Spesso il russamento è accompagnato dall’apnea notturna durante la quale la respirazione viene interrotta a volte anche per un minuto con frequenti micro-risvegli durante la notte che disturbano il sonno.

Le apnee notturne non vanno sottovalutate in quando possono portare gravi complicanze cardiovascolari:  ictus, ipertensione, fibrillazione atriale e insufficienza cardiaca da congestione.

Chi dorme male a causa della roncopatia, inoltre, accusa stanchezza e irritabilità durante il giorno seguente.

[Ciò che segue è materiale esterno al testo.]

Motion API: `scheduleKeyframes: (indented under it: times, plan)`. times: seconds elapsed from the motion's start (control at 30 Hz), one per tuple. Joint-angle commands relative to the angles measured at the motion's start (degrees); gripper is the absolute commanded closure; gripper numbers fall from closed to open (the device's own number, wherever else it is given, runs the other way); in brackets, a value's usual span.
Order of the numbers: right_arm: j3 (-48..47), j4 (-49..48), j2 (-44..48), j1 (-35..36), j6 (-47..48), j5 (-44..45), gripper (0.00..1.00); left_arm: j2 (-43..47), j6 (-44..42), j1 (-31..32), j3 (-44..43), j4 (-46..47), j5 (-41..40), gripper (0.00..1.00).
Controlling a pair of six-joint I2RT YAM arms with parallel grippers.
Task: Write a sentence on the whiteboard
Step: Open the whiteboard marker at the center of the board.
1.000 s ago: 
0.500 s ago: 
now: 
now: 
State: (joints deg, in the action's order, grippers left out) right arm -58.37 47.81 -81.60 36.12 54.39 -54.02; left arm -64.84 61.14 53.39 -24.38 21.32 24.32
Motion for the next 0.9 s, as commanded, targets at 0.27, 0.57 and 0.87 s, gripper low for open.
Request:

Le apnee notturne sono la causa di sonno  disturbato e l’organismo non riesce a riposare bene come vorrebbe: la sonnolenza aumenta durante il giorno, soprattutto mentre si guarda la televisione o al cinema, ma nei casi più gravi anche durante la guida; si riduce il grado di attenzione e la capacità di concentrazione. Sono un grave fattore di rischio per una serie di patologie anche mortali, come l’infarto del miocardio, l’ictus, e l’ipertensione arteriosa (pressione alta), e sono responsabili di incidenti stradali causati da colpi di sonno. Il trattamento di prima scelta è l’applicazione durante il sonno di un dispositivo che prende il nome di CPAP (Continuous Positive Airway Pressure) e che consiste di un apparecchio collegato ad una maschera che invia l’aria con una pressione tale da vincere le resistenze delle vie aeree.

Una alternativa valida è indossare dispositivi odontoiatrici ad avanzamento mandibolare durante il sonno che hanno la funzione di mantenere la mandibola in avanti permettendo l’afflusso corretto d’aria.